## Task statement
The output must match the lines from the first line of the listing below through the line holding "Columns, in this" exactly and must contain no pictures.

## Dataset content
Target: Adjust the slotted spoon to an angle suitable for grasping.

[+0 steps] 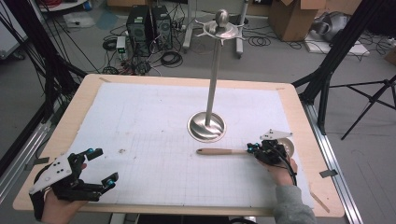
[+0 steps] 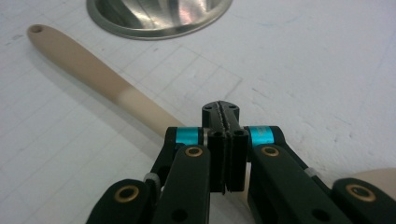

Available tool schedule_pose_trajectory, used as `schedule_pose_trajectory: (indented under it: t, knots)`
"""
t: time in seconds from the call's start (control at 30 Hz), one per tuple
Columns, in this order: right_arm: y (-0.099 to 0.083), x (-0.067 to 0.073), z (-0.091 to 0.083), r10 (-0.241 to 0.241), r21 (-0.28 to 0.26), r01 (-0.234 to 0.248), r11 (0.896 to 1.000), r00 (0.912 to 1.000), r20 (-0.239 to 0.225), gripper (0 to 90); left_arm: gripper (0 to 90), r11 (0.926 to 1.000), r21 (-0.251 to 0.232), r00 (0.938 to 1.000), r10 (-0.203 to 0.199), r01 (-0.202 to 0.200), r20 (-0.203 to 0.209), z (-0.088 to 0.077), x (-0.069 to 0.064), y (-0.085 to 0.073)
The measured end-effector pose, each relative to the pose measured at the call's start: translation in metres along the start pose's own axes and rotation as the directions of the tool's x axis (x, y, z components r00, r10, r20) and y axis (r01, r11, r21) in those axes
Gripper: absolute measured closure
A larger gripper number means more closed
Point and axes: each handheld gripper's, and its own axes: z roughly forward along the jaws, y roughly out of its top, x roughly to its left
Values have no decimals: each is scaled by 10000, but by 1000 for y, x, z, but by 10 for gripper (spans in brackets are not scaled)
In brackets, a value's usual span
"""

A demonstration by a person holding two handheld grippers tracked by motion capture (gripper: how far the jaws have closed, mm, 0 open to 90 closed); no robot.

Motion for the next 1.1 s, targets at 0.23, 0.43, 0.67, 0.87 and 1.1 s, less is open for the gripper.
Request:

## Result of this exercise
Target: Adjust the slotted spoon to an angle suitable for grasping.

[+0 steps] 
[+0 steps] 

Available tool schedule_pose_trajectory, used as `schedule_pose_trajectory: (indented under it: t, knots)`
"""
t: time in seconds from the call's start (control at 30 Hz), one per tuple
Columns, in this order: right_arm: y (-0.099 to 0.083), x (-0.067 to 0.073), z (-0.091 to 0.083), r10 (-0.241 to 0.241), r21 (-0.28 to 0.26), r01 (-0.234 to 0.248), r11 (0.896 to 1.000), r00 (0.912 to 1.000), r20 (-0.239 to 0.225), gripper (0 to 90); left_arm: gripper (0 to 90), r11 (0.926 to 1.000), r21 (-0.251 to 0.232), r00 (0.938 to 1.000), r10 (-0.203 to 0.199), r01 (-0.202 to 0.200), r20 (-0.203 to 0.209), z (-0.088 to 0.077), x (-0.069 to 0.064), y (-0.085 to 0.073)

The answer to this exercise has been fully stated.